TASK GOAL
Every record below is to be restated verbatim, though its images are not.

Data records
---*---
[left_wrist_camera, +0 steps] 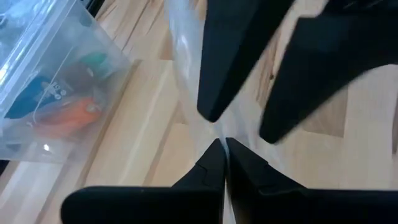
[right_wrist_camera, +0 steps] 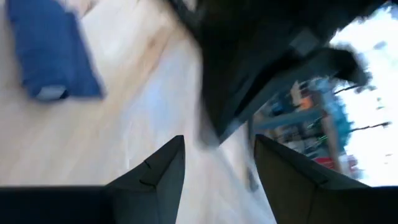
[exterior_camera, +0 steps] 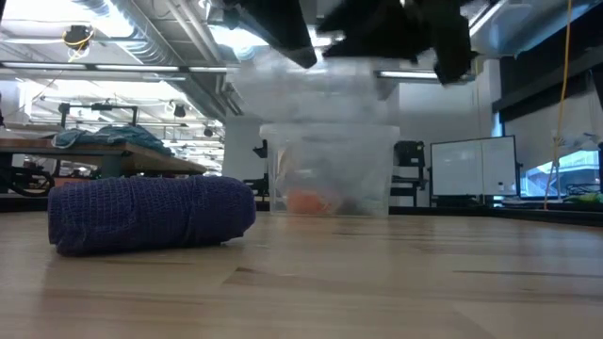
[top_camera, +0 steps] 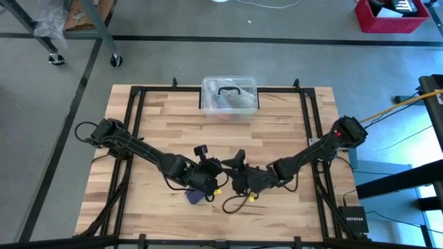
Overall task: Roll bandage
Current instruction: Open the transparent zip bag
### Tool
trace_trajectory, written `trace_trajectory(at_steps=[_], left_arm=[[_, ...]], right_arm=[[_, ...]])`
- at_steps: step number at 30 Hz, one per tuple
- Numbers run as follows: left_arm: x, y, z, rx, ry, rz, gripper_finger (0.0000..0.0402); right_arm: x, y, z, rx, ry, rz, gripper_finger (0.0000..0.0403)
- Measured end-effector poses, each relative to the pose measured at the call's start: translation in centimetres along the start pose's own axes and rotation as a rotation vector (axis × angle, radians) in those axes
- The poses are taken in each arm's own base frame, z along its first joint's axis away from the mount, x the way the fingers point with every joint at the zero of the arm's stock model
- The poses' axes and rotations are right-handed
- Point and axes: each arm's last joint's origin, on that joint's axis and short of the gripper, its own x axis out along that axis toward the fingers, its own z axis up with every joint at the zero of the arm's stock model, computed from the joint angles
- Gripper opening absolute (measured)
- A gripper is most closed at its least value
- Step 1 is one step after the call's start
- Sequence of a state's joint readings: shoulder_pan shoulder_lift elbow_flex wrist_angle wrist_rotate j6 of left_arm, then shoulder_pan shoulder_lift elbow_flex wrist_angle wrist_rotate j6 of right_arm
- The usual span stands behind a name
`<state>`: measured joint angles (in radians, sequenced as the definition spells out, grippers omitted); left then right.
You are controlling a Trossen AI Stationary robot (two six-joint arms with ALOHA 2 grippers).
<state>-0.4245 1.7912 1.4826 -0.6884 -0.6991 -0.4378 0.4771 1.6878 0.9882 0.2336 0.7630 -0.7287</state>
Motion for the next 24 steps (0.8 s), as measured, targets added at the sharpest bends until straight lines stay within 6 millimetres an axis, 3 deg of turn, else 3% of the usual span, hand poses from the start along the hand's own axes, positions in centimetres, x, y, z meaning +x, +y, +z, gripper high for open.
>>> trace_trajectory(at_steps=[5,14,24], left_arm=[[0.0,0.0,0.0,-0.005,-0.001,0.0,0.0001],[0.8,1.0,0.2,-0.081,0.013,0.039,0.0001],[0.8,1.9,-0.5,-0.104,0.045,0.162,0.0001]], right_arm=[[0.8,0.3,-1.5,0.061,0.069,0.097,0.0192],[0.6,0.8,-1.1,0.13,-0.051,0.275,0.0192],[0.7,1.1,-1.3,0.145,-0.034,0.31,0.0192]])
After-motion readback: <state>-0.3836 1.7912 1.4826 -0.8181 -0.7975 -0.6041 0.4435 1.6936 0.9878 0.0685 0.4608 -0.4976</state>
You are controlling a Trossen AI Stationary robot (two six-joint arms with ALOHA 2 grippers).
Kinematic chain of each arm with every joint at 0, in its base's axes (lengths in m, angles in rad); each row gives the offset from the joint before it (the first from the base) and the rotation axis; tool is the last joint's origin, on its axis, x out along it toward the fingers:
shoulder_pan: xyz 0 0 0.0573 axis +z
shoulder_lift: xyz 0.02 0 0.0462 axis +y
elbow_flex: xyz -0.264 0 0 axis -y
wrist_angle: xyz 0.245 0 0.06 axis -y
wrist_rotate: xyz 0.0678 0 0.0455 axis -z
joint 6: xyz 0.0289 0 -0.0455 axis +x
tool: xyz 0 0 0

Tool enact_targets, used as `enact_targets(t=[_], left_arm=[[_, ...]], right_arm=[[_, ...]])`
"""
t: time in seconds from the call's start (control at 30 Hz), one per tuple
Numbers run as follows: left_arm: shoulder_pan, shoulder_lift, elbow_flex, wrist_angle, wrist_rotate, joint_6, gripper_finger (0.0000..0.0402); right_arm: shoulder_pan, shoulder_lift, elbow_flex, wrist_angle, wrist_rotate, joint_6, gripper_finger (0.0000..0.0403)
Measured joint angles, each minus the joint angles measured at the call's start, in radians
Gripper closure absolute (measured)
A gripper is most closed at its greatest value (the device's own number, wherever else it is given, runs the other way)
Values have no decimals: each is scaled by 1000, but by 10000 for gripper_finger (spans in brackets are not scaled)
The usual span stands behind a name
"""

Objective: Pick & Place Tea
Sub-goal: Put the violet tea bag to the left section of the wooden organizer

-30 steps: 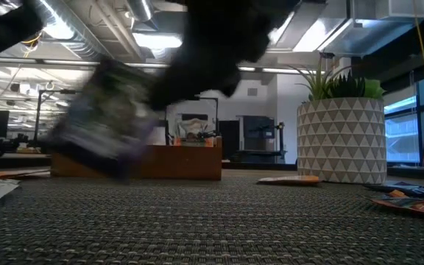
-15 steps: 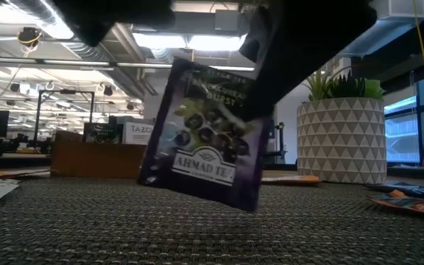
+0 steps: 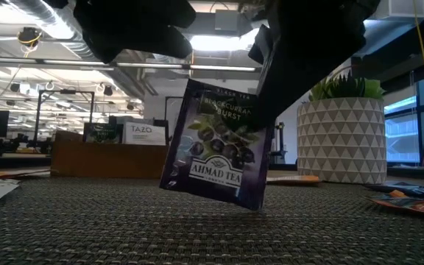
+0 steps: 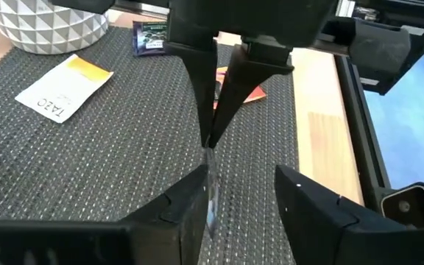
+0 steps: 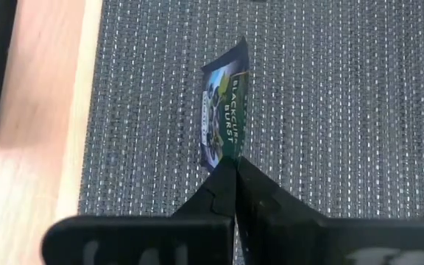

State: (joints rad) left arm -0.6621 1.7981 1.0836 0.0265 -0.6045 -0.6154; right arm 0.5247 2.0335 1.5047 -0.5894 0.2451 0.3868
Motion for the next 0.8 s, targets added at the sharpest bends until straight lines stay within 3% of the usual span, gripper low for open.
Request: enact_targets(t=[0.47,0.67,0.8], left_arm=[[7,0,0,-30,-7,-5,259],[25,-1,0,-104,63,-116,263],[31,-1,0,-113,74,-113,264]], right_arm=[[0,-1,0,51,-1,2,401],[0,-1,23,76,-1,-3,400],[0,-2,56,76,20,-34,400]])
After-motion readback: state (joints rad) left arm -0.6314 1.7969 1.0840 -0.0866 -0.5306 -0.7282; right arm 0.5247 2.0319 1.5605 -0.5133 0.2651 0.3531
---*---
TASK ANSWER
[left_wrist_camera, +0 steps] 
[right_wrist_camera, +0 steps] 
[exterior_camera, +0 steps] 
[top_camera, +0 steps] 
Overall task: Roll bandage
Current instruction: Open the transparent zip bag
### Tool
trace_trajectory, written `trace_trajectory(at_steps=[_], left_arm=[[_, ...]], right_arm=[[_, ...]])`
- at_steps: step number at 30 Hz, one per tuple
- Numbers run as follows: left_arm: x, y, z, rx, ry, rz, gripper_finger (0.0000..0.0402); right_arm: x, y, z, rx, ry, rz, gripper_finger (0.0000..0.0403)
- Measured end-effector poses, each relative to the pose measured at the call's start: translation in centimetres along the start pose's own axes and rotation as a rotation vector (axis × angle, radians) in those axes
- The poses are taken in each arm's own base frame, z along its first joint's axis away from the mount, x the way the fingers point with every joint at the zero of the arm's stock model
- The poses' axes and rotations are right-handed
- Point and axes: each arm's last joint's origin, on that joint's axis and short of the gripper, its own x axis out along that axis toward the fingers, its own z axis up with every joint at the zero of the arm's stock model, computed from the joint angles
- Gripper opening absolute (measured)
- A gripper is most closed at its least value
- Step 1 is one step after the call's start
- Sequence of a state's joint readings: shoulder_pan shoulder_lift elbow_flex wrist_angle wrist_rotate j6 of left_arm, then shoulder_pan shoulder_lift elbow_flex wrist_angle wrist_rotate j6 of right_arm
- The usual span stands behind a name
`<state>`: measured joint angles (in radians, sequenced as the definition spells out, grippers omitted); left then right.
You are controlling a Trossen AI Stationary robot (two six-joint arms with ALOHA 2 grippers).
<state>-0.4245 1.7912 1.4826 -0.6884 -0.6991 -0.4378 0.4771 1.6878 0.9882 0.2336 0.7630 -0.7287</state>
Motion for the next 24 steps (0.8 s), as measured, targets added at the sharpest bends until straight lines stay within 6 millimetres an axis, 3 deg of turn, else 3% of the usual span, hand poses from the start along the hand's own axes, positions in centimetres, x, y, z meaning +x, +y, +z, gripper high for open.
>>> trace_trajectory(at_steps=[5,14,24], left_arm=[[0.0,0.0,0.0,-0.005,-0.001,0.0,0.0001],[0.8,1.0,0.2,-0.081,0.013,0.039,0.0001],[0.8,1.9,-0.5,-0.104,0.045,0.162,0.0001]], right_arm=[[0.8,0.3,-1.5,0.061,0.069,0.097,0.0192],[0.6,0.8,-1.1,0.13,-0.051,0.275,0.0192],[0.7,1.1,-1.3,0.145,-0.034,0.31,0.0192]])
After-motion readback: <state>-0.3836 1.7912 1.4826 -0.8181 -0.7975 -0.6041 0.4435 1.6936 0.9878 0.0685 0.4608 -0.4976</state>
You are controlling a Trossen AI Stationary robot (two six-joint arms with ALOHA 2 grippers).
Kinematic chain of each arm with every joint at 0, in its base's axes (lengths in m, angles in rad); each row gives the offset from the joint before it (the first from the base) and the rotation axis; tool is the last joint's origin, on its axis, x out along it toward the fingers:
shoulder_pan: xyz 0 0 0.0573 axis +z
shoulder_lift: xyz 0.02 0 0.0462 axis +y
elbow_flex: xyz -0.264 0 0 axis -y
wrist_angle: xyz 0.245 0 0.06 axis -y
wrist_rotate: xyz 0.0678 0 0.0455 axis -z
joint 6: xyz 0.0289 0 -0.0455 axis +x
tool: xyz 0 0 0

Tool enact_targets, used as `enact_targets(t=[_], left_arm=[[_, ...]], right_arm=[[_, ...]])`
"""
t: time in seconds from the call's start (control at 30 Hz), one per tuple
Numbers run as follows: left_arm: shoulder_pan, shoulder_lift, elbow_flex, wrist_angle, wrist_rotate, joint_6, gripper_finger (0.0000..0.0402); right_arm: shoulder_pan, shoulder_lift, elbow_flex, wrist_angle, wrist_rotate, joint_6, gripper_finger (0.0000..0.0403)
Measured joint angles, each minus the joint angles measured at the call's start, in radians
Gripper closure absolute (measured)
A gripper is most closed at its greatest value (the device's own number, wherever else it is given, runs the other way)
Values have no decimals: each is scaled by 1000, but by 10000 for gripper_finger (spans in brackets are not scaled)
The usual span stands behind a name
"""

Objective: Pick & Place Tea
Sub-goal: Put the violet tea bag to the left section of the wooden organizer

-30 steps: 
-15 steps: 
+0 steps: 
+0 steps: 
+0 steps: 

State: (joints rad) left arm -0.6621 1.7981 1.0836 0.0265 -0.6045 -0.6154; right arm 0.5247 2.0335 1.5047 -0.5894 0.2451 0.3868
Motion for the next 0.8 s, targets added at the sharpest bends until straight lines stay within 3% of the usual span, gripper low for open.
Request: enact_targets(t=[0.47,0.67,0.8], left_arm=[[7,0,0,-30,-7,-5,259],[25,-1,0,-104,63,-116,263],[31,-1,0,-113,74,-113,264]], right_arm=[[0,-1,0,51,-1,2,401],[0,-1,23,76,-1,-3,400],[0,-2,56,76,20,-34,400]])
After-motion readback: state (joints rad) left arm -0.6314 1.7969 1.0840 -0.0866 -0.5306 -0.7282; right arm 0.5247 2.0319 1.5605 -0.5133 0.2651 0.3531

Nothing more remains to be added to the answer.